▸ Exercise instructions: Everything in the data that follows should be given again verbatim, except the images.

▸ Available data:

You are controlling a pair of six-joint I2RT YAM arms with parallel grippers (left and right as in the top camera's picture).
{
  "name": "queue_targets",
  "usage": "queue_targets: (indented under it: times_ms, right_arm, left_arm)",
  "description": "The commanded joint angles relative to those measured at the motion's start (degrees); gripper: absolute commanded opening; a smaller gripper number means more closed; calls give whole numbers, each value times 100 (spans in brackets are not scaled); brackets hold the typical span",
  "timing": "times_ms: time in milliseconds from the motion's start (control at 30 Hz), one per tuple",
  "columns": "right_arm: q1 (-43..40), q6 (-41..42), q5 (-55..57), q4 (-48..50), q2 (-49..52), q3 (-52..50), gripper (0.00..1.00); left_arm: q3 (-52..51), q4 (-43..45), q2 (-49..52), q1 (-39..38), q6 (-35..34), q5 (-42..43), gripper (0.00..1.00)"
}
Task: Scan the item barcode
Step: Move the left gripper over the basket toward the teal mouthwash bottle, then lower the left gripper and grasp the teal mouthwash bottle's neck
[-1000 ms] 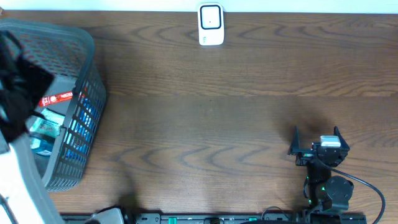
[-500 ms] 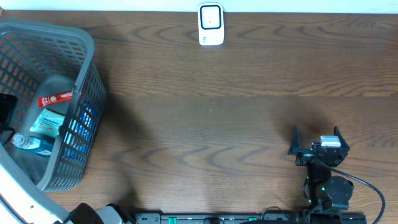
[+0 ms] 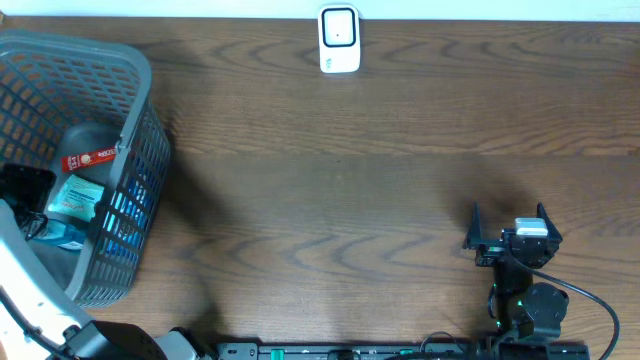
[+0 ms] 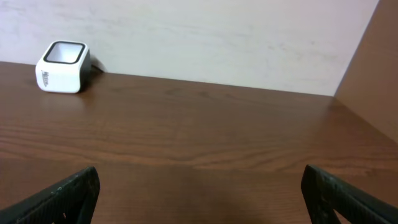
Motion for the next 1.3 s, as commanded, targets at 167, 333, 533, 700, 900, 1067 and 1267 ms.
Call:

▸ Task output:
You are controlling a pair of six-joint I2RT YAM arms with parallel grippers (left and right as in the top camera's picture).
{
  "name": "queue_targets",
  "usage": "queue_targets: (indented under it: times_ms, right_arm, left_arm)",
  "description": "The commanded joint angles relative to those measured at the motion's start (degrees); gripper: absolute commanded opening; a smaller gripper number means more closed; calls give whole numbers, each value times 100 (spans in brackets are not scaled); brackets hold the typical span",
  "timing": "times_ms: time in milliseconds from the motion's start (control at 30 Hz), one per tuple",
  "columns": "right_arm: q1 (-43..40), q6 (-41..42), q5 (-55..57), q4 (-48..50), q2 (-49..52), q3 (-52..50), gripper (0.00..1.00); left_arm: q3 (-52..51), q4 (-43..45), q2 (-49..52), q1 (-39..38), q6 (-35..34), q5 (-42..43), gripper (0.00..1.00)"
}
Task: Scan the item barcode
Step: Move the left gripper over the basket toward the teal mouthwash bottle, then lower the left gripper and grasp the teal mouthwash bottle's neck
[-1000 ms] 
[-500 ms] 
[+0 ms] 
[+0 ms] 
Motion for the next 1.3 s, as commanded, targets at 167, 333, 533, 700, 900, 1067 and 1267 ms.
Call:

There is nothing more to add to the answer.